# 10 Year Old Cat Swapped For Puppies -Small Vent



## Alex Harris (May 4, 2012)

There was a couple who came in to our adoption center Sunday to turn in their 10 year old,declawed cat because they got two puppies and feel that it 'wasn't fair' that he wasn't able to fight off the puppies when they harrassed him. This cat is one of the sweetest we hav,e and despite being in a brand new situation with new cats, he made himself right at home. The funny thing was that this couple really tried to pass off that they were truly concerned for the cat,when to me it's clear that they were concerned for themselves. Anyway they will get paid back in time because raising two puppies is a lot of hard work. I won't be surprised if they bring them to us to when the newness wears off.

I was really tempted to bring this cat home,but I resisted.My oldest cat Mitsey gets pretty stressed as it is when new animals come into the home.


----------



## mumof7kitties (Jan 27, 2013)

Oh I hate people like that. I truly do. We go out of our way to make all our kids feel loved and comfortable and would never consider giving any up except in extenuating circumstances like death. Especially our seniors. How tragic for the sweet kitty who's probably wondering what he did wrong.  


Sent from Petguide.com Free App


----------



## Zerafian (Feb 19, 2013)

at times like that you need someone on standby that doesnt work for the shelter but is always there to just come out and say exactly what your thinking preferably with eddie murphys voice and volume.

I mean its not acceptable that the owners of the car just toss him away that easily but at least be honest.


----------



## Marcia (Dec 26, 2010)

I have a neighbor that convinced his fiancee to give up her old cat before they got married so they can travel, even though it broke the woman's heart. To this day - 15 years later, now a cat lover himself, he grieves over that decision he made her do. She is weak and meek but he has been outspoken about it and knows it was wrong. I hope this couple that preferred puppies to their old cat lives with mental anguish forever. That would be a fitting punishment.

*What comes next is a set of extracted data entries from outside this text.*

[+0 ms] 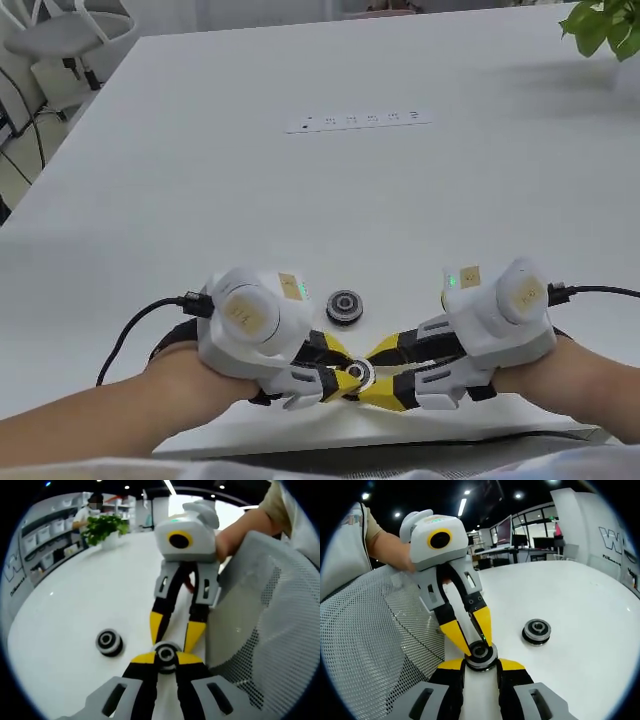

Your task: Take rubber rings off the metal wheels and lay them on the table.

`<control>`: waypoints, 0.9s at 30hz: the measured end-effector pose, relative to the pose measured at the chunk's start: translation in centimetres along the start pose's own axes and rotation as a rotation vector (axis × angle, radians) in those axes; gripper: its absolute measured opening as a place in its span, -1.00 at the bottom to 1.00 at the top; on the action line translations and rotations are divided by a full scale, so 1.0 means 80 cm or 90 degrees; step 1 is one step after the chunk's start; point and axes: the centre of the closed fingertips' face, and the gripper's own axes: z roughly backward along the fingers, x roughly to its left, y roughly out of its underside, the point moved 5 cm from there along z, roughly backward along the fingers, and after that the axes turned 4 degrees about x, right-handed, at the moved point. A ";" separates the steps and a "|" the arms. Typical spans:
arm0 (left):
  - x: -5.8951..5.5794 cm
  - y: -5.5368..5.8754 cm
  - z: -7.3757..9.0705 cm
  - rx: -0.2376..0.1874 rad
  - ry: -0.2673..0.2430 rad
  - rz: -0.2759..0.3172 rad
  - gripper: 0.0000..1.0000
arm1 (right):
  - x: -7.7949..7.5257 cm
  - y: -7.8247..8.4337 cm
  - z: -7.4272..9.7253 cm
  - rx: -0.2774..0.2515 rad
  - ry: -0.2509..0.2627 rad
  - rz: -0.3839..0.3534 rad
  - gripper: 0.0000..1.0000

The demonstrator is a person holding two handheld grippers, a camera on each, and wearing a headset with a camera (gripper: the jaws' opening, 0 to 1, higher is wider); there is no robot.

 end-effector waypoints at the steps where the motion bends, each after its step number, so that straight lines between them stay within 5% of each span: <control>1: 0.000 0.000 0.000 0.000 0.000 0.000 -0.72 | 0.000 0.000 0.000 0.001 0.001 0.002 -0.55; 27: -0.001 0.000 0.000 -0.002 -0.001 0.004 -0.73 | 0.004 0.003 0.004 0.019 0.013 0.036 -0.68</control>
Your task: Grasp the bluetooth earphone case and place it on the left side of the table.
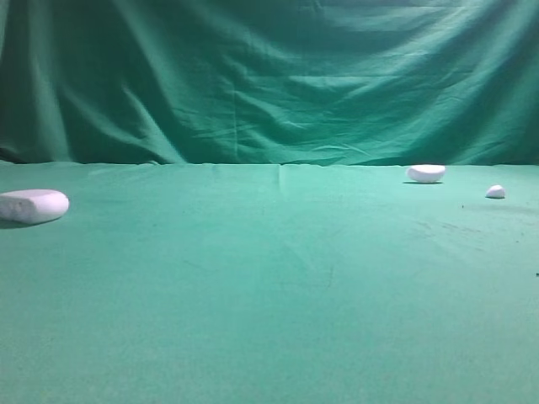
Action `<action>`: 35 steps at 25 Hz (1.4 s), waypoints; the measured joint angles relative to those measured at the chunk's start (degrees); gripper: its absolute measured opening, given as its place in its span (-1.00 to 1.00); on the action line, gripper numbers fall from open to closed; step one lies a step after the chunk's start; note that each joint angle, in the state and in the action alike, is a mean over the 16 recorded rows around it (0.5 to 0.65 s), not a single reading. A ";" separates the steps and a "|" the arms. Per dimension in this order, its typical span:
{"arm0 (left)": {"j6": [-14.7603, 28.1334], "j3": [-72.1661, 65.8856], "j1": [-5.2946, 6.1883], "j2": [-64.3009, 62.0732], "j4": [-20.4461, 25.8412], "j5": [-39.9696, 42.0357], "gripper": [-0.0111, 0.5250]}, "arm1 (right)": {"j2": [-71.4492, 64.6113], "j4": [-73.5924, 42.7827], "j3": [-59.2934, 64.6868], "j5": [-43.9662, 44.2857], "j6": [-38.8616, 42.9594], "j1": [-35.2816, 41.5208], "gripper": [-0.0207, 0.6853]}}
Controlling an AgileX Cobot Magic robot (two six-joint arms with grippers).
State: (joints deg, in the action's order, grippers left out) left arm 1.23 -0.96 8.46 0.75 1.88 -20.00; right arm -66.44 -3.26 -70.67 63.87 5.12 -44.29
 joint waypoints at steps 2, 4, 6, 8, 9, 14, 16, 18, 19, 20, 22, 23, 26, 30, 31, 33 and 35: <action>0.00 0.00 0.00 0.00 0.00 0.00 -0.96 | 4.24 -0.36 4.48 -1.86 -0.04 0.00 -0.94; 0.00 0.00 0.00 0.00 0.00 0.00 -0.96 | 8.51 -0.84 8.87 -4.07 -0.17 0.08 -0.94; 0.00 0.00 0.00 0.00 0.00 0.00 -0.96 | 12.86 -1.34 13.30 -6.81 -0.30 0.47 -0.94; 0.00 0.00 0.00 0.00 0.00 0.00 -0.96 | 17.36 -1.85 18.06 -10.50 -0.43 1.41 -0.94; 0.00 0.00 0.00 0.00 0.00 0.00 -0.96 | 19.68 -2.10 20.62 -12.76 -0.46 2.15 -0.94; 0.00 0.00 0.00 0.00 0.00 0.00 -0.96 | 31.99 -3.29 35.15 -27.34 -0.52 8.40 -0.94; 0.00 0.00 0.00 0.00 0.00 0.00 -0.96 | 37.08 -3.61 41.41 -33.63 -0.50 11.86 -0.94; 0.00 0.00 0.00 0.00 0.00 0.00 -0.96 | 42.09 -3.75 47.60 -39.48 -0.46 15.65 -0.94; 0.00 0.00 0.00 0.00 0.00 0.00 -0.96 | 44.52 -3.77 50.56 -42.16 -0.43 17.63 -0.94; 0.00 0.00 0.00 0.00 0.00 0.00 -0.96 | 46.86 -3.78 53.41 -44.61 -0.40 19.61 -0.94; 0.00 0.00 0.00 0.00 0.00 0.00 -0.96 | 51.28 -3.78 58.57 -48.62 -0.33 23.46 -0.94; 0.00 0.00 0.00 0.00 0.00 0.00 -0.96 | 53.33 -3.78 60.84 -50.12 -0.30 25.27 -0.94; 0.00 0.00 0.00 0.00 0.00 0.00 -0.96 | 58.56 -3.78 66.43 -52.36 -0.20 29.96 -0.94; 0.00 0.00 0.00 0.00 0.00 0.00 -0.96 | 63.51 -3.78 70.73 -50.84 -0.08 34.18 -0.94; 0.00 0.00 0.00 0.00 0.00 0.00 -0.96 | 64.38 -3.77 71.30 -49.96 -0.06 34.89 -0.94; 0.00 0.00 0.00 0.00 0.00 0.00 -0.96 | 65.71 -3.75 71.95 -48.08 -0.04 36.04 -0.94; 0.00 0.00 0.00 0.00 0.00 0.00 -0.96 | 66.53 -3.73 72.16 -46.11 -0.03 36.91 -0.94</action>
State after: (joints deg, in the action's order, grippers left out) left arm 1.23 -0.96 8.46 0.75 1.88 -20.00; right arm 0.09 -6.99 1.49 17.76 5.09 -7.39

Maybe you could keep an eye on the old kitty to be sure it is adopted. If not, you can do the merciful thing and bring it home for however many years it has left. I'm sure Mitsey would cope in time.


----------



## Mitts & Tess (Sep 4, 2004)

When that happens I feel caught between a rock and a hard place. Thank goodness they made the effort to place this kitty with you and not drive to the middle of no where and dump this kitty. 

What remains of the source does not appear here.